Dalam keterangannya, Maruarar Siahaan secara tegas menyoroti legalitas perolehan alat bukti dalam suatu perkara. Menanggapi pertanyaan penasihat hukum Hasto, Febri Diansyah, mengenai penggeledahan terhadap seseorang yang bukan tersangka dan konsekuensi penyitaan barang pribadi secara tidak sah, Maruarar menjelaskan prinsip krusial yang dipegang Mahkamah Konstitusi. “Setiap alat bukti yang boleh diajukan di sidang itu adalah yang diperoleh dengan cara-cara yang sah,” tegas Maruarar, menggarisbawahi bahwa bukti yang dicuri atau diperoleh secara tidak sah, sekalipun mendukung dalil, tidak dapat diterima.
Lebih lanjut, Maruarar mengibaratkan alat bukti yang diperoleh secara tidak sah seperti “buah dari pohon beracun” (the fruit of the poisonous tree). Ia menegaskan, “Alat bukti yang diperoleh tidak sah yang melanggar aturan itu tidak boleh dipergunakan. *Exclusionary*, tidak boleh dipakai.” Menurutnya, penggunaan bukti semacam itu di persidangan justru akan merusak validitas dan keadilan proses hukum secara keseluruhan, menjadikannya “beracun” dan “tidak sah,” layaknya memakan buah beracun yang mematikan.
Tak hanya soal alat bukti, Maruarar Siahaan juga mengelaborasi tafsir Pasal 21 Undang-Undang Tindak Pidana Korupsi (UU Tipikor) tentang perintangan penyidikan, yang juga didakwakan kepada Hasto Kristiyanto.

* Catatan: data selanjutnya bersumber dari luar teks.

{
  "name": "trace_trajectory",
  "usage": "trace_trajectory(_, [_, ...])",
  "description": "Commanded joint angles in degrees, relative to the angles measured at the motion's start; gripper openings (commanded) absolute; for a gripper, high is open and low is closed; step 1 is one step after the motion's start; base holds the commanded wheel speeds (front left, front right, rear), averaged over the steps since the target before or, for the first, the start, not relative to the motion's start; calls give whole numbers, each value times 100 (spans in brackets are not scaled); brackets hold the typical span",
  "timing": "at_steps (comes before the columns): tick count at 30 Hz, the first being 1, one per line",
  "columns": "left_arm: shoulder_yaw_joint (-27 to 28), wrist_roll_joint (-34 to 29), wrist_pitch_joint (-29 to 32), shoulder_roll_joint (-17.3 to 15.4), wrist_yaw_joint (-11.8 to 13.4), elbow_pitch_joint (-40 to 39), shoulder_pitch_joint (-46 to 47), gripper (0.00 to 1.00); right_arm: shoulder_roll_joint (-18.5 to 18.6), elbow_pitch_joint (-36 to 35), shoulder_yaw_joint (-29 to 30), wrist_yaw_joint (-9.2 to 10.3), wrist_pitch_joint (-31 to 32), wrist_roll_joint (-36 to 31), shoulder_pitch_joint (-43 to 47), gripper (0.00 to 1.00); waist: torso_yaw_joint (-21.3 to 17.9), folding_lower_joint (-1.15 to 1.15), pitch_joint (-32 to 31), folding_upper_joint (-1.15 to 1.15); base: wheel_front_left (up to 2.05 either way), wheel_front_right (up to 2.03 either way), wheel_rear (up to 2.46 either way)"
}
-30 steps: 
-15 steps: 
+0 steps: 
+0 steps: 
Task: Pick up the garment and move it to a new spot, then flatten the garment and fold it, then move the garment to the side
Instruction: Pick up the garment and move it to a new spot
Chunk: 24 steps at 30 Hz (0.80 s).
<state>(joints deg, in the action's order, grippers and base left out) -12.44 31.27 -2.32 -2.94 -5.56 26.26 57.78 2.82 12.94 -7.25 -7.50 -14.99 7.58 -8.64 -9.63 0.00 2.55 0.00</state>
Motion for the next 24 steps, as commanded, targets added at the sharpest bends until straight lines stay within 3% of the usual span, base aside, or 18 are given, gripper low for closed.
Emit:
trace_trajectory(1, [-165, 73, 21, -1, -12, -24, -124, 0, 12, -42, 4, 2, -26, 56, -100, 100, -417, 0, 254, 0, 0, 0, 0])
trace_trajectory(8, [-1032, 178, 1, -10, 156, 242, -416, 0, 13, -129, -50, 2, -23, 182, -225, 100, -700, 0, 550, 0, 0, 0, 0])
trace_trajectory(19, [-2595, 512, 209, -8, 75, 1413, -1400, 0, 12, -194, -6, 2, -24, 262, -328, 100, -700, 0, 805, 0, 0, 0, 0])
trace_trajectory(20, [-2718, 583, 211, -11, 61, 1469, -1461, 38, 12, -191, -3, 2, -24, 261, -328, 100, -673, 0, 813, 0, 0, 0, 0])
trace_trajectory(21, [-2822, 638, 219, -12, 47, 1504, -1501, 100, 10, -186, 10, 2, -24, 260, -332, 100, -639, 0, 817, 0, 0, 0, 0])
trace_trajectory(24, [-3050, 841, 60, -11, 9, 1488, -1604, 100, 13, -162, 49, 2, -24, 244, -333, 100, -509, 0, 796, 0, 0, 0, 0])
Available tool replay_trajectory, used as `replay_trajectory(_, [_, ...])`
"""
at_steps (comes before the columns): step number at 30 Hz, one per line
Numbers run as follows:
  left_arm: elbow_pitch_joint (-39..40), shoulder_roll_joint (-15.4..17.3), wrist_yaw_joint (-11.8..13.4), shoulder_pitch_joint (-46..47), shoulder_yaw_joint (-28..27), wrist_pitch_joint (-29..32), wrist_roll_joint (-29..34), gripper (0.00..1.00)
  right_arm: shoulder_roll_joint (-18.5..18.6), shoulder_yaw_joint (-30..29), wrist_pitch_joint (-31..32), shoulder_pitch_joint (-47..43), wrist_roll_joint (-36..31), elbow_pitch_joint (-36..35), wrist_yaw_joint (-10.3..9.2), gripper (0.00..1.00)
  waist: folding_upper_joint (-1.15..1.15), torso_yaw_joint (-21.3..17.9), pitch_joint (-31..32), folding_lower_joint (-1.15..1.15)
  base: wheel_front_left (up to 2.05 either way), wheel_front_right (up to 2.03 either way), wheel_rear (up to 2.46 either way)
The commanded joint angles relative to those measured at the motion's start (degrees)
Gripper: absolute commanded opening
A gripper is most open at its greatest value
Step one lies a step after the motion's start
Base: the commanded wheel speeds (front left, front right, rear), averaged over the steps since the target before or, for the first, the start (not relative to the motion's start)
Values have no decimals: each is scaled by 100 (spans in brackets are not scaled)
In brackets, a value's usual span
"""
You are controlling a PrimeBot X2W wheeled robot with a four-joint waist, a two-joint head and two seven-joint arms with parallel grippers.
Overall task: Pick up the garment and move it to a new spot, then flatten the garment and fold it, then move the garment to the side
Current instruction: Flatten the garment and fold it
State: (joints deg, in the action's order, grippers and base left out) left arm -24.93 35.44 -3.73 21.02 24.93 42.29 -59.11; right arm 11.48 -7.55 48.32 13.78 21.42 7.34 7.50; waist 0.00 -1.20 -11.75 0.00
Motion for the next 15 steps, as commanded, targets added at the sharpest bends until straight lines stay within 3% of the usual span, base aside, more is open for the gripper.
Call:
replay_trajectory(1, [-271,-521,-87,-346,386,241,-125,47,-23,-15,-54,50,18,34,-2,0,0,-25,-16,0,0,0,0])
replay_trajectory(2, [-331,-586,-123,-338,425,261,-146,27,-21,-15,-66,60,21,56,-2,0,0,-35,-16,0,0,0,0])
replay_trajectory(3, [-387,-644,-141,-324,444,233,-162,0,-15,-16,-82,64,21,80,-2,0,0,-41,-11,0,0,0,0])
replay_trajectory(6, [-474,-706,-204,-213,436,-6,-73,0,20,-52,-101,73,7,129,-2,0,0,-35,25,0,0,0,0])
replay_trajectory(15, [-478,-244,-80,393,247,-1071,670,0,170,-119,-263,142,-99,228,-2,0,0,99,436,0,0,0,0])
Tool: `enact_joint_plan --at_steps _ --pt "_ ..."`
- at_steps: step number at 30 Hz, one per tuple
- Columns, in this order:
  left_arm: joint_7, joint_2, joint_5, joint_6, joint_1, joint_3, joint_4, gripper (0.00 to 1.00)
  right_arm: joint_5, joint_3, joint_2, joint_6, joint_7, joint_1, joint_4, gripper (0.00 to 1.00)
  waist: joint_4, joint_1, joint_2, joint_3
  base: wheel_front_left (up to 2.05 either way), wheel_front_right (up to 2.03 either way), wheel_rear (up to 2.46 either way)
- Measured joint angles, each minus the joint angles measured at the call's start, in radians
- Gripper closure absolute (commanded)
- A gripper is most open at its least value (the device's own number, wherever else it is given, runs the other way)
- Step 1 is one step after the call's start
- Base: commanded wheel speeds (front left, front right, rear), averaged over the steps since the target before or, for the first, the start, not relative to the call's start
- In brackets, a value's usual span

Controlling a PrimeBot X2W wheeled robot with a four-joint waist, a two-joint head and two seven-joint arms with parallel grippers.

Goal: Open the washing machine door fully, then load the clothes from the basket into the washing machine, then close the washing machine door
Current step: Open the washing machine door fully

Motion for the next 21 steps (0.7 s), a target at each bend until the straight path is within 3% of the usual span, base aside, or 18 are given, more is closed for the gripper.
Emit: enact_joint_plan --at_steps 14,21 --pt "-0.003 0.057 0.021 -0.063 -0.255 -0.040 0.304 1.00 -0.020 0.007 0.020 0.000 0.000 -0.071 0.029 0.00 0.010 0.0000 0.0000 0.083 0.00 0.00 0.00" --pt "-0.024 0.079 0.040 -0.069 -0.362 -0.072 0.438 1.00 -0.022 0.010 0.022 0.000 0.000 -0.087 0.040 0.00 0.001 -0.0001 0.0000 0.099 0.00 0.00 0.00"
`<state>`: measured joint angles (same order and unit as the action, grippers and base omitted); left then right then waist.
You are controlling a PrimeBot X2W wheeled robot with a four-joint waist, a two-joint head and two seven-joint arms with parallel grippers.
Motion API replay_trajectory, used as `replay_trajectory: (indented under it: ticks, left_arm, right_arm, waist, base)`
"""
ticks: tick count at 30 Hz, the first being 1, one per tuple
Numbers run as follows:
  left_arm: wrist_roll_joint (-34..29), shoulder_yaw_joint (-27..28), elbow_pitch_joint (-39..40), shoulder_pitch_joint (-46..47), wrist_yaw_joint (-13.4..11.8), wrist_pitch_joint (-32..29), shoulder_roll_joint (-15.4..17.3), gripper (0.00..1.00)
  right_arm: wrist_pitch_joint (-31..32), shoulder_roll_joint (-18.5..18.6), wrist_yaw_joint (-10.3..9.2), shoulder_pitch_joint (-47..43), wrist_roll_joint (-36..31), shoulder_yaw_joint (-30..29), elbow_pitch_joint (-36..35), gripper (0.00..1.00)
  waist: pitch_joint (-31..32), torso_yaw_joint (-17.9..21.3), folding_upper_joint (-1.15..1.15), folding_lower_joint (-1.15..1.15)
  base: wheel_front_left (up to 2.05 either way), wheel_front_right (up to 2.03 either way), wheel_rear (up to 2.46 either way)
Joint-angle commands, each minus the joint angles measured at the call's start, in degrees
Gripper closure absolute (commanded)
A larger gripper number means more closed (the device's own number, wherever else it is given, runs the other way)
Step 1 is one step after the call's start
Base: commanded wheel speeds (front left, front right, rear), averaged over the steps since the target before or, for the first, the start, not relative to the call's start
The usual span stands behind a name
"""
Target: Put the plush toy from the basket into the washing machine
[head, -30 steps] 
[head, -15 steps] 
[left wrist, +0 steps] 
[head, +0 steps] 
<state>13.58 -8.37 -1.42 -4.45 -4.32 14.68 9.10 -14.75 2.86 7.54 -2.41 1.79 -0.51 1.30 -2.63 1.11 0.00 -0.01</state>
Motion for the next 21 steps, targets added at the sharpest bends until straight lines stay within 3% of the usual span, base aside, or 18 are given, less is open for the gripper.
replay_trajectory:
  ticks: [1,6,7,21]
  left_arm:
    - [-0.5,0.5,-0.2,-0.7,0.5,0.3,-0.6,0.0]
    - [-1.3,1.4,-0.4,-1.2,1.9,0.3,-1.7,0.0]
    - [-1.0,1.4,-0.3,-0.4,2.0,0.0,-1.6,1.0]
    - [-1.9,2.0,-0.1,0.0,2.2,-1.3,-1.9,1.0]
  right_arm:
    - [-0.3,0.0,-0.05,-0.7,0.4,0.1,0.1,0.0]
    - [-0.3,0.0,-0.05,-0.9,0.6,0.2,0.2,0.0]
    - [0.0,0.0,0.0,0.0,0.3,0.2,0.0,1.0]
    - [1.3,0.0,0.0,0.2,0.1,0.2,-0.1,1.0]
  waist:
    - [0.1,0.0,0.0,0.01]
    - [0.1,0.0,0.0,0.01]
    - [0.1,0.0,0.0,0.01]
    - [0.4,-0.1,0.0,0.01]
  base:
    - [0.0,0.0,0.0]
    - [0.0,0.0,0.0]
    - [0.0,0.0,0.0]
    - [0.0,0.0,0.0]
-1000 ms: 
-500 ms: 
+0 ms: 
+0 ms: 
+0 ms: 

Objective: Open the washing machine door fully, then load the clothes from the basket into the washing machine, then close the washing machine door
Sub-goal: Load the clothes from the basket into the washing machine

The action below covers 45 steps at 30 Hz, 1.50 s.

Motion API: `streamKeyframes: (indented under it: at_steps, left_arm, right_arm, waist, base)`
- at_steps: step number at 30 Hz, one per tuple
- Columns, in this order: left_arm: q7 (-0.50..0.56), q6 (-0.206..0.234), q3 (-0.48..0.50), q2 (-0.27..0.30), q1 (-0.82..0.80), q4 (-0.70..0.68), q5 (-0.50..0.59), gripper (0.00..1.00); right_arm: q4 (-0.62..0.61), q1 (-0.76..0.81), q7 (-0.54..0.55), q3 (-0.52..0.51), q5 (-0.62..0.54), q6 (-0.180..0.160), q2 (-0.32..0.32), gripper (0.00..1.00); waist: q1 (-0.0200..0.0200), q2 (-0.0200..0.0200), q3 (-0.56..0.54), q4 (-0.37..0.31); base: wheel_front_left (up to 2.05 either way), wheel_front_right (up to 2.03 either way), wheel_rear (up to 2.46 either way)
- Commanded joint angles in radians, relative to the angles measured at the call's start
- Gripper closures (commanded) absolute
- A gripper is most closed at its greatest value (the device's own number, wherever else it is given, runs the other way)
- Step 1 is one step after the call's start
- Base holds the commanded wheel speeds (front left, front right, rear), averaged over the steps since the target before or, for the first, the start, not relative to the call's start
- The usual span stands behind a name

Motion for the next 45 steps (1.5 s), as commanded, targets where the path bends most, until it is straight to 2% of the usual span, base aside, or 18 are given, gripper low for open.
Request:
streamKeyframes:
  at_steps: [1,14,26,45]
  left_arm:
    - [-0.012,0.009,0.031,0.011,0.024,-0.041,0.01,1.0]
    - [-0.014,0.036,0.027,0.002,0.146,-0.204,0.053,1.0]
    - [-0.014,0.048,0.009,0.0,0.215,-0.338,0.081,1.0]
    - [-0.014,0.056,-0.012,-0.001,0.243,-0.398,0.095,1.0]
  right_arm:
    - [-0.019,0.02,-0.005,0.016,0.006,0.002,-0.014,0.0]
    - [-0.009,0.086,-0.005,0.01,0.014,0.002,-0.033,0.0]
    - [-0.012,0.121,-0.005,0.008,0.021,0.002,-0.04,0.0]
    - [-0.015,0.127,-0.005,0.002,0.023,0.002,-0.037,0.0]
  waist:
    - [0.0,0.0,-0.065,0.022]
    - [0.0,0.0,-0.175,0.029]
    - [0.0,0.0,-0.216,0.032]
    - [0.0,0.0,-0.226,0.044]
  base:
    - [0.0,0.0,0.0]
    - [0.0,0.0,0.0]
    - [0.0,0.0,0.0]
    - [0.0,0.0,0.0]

Menanggapi pertanyaan penasihat hukum Hasto lainnya, Maqdir Ismail, terkait penerapan pasal tersebut pada tahap penyelidikan, Maruarar memberikan penjelasan yang fundamental.
Ia memaparkan tiga karakteristik utama hukum pidana: *lex stricta* (harus ketat dan terbatas), *lex certa* (harus jelas dan tidak ambigu), dan *lex scripta* (harus tertulis). Maruarar menekankan bahwa hukum pidana tidak memperkenankan penafsiran ekstensif atau analogis. “Kalau tegas sudah ditulis norma itu, tidak ada interpretasi yang kita bisa cari untuk membenarkan bisa diperluas atau dia bisa dipersingkat,” ujarnya. Oleh karena itu, Maruarar menegaskan bahwa jika norma hanya menyebut “penyidikan” dan tidak “penyelidikan,” maka keduanya harus dipisahkan secara tegas. Perluasan tafsir untuk memasukkan penyelidikan akan bertentangan dengan karakter *lex stricta* hukum pidana.
Duduk Perkara Kasus Hasto Kristiyanto
Sebagai informasi, Hasto Kristiyanto didakwa atas dua tuduhan utama dalam kasus ini: dugaan suap terkait proses Pergantian Antarwaktu (PAW) anggota DPR RI dan perintangan penyidikan kasus buronan Harun Masiku.
Dalam dakwaan suap, Hasto disebut turut menyokong dana sebesar Rp 600 juta untuk memuluskan Harun Masiku menjadi anggota DPR melalui proses PAW. Dana tersebut diduga diberikan kepada Komisioner KPU RI saat itu, Wahyu Setiawan, melalui Agustiani Tio. Perbuatan suap ini diduga dilakukan Hasto bersama Donny Tri Istiqomah, Harun Masiku, dan Saeful Bahri.
Sementara itu, terkait dugaan perintangan penyidikan, Hasto dituding melakukan serangkaian upaya sistematis. Ia diduga mengumpulkan beberapa saksi terkait Masiku dan mengarahkan mereka untuk tidak memberikan keterangan yang sebenarnya kepada penyidik. Selain itu, pada saat operasi tangkap tangan (OTT) terhadap Masiku, Hasto diduga memerintahkan Nur Hasan, penjaga rumahnya, untuk menelepon Masiku agar merendam ponselnya dalam air dan segera melarikan diri. Puncaknya, pada 6 Juni 2024, hanya empat hari sebelum Hasto diperiksa sebagai saksi terkait Masiku, ia juga diduga memerintahkan stafnya, Kusnadi, untuk menenggelamkan ponsel milik Kusnadi demi menghilangkan jejak dari Komisi Pemberantasan Korupsi (KPK).